WHAT TO PRODUCE
Repeat only the lines below from the one containing "<point>255,96</point>" through the one containing "<point>207,254</point>", inclusive, exactly as written.

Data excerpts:
----
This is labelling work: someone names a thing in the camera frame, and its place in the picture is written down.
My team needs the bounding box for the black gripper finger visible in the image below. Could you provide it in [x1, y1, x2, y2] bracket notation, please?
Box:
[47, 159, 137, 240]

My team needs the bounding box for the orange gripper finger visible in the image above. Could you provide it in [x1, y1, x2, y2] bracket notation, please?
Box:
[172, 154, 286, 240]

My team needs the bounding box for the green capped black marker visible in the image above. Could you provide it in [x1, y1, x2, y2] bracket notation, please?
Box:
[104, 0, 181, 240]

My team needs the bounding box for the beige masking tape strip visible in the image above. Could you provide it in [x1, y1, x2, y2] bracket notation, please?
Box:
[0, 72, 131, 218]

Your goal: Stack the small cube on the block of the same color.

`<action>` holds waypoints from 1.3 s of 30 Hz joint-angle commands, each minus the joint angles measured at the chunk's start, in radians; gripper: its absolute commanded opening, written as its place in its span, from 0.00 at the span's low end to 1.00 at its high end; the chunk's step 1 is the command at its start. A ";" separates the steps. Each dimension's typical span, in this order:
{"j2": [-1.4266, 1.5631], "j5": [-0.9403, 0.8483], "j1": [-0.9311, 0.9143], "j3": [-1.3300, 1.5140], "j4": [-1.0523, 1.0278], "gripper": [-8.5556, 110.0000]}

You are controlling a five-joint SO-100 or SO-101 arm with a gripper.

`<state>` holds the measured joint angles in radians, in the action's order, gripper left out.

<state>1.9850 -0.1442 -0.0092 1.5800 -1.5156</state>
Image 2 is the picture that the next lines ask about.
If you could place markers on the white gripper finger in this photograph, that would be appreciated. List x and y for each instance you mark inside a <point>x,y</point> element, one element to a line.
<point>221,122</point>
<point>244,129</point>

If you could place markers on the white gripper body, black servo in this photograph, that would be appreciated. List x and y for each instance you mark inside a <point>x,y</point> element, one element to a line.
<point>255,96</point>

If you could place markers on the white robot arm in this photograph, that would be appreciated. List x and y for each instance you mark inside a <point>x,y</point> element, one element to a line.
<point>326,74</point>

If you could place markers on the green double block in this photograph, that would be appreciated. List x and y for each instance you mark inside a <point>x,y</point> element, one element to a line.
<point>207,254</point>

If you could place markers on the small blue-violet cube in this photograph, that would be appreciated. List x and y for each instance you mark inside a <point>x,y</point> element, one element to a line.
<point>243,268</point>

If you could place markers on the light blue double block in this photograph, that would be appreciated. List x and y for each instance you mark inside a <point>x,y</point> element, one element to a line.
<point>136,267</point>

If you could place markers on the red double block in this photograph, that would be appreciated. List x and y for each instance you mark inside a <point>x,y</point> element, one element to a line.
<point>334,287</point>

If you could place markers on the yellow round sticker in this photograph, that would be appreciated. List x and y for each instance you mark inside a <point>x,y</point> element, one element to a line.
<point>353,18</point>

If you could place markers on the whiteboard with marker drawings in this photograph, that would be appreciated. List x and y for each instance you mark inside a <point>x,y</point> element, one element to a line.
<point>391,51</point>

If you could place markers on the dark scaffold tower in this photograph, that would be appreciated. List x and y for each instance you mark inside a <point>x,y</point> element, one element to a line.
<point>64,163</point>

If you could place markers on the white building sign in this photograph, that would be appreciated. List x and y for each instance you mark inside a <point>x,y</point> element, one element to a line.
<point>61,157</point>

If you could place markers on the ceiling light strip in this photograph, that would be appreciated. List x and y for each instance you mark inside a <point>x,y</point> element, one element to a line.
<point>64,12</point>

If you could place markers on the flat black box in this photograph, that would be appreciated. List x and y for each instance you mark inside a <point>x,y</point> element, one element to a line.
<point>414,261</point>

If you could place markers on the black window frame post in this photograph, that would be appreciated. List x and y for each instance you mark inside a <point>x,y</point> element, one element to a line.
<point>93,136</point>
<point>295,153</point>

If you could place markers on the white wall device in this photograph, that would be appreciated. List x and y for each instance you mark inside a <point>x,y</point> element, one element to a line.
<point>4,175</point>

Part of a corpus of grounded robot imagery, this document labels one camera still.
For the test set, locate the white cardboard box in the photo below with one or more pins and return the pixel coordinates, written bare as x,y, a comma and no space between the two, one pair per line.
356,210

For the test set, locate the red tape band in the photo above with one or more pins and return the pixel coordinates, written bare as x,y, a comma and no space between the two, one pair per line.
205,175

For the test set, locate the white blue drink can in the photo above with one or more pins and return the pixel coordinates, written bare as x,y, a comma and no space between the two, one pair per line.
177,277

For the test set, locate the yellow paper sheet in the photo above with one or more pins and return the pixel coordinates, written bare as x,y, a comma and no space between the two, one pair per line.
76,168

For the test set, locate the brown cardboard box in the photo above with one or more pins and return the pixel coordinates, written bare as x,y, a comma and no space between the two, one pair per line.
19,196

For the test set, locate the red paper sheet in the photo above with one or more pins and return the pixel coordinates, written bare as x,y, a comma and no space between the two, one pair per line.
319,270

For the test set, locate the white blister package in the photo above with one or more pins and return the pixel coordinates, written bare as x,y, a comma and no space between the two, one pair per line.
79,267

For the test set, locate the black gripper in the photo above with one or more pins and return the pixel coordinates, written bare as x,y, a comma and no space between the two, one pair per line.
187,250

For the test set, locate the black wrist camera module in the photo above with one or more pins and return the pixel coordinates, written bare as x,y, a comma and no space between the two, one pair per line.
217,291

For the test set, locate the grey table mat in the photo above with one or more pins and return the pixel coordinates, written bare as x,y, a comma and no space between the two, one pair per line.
----
YOUR SOLUTION
<point>255,96</point>

If you could place markers on the white robot arm in this photograph, that would be appreciated. List x and y for each instance you mark inside a <point>x,y</point> element, one element to a line.
<point>326,74</point>

If you could place markers on the green double block in this photograph, that would be appreciated. List x and y for each instance you mark inside a <point>x,y</point> element, one element to a line.
<point>207,254</point>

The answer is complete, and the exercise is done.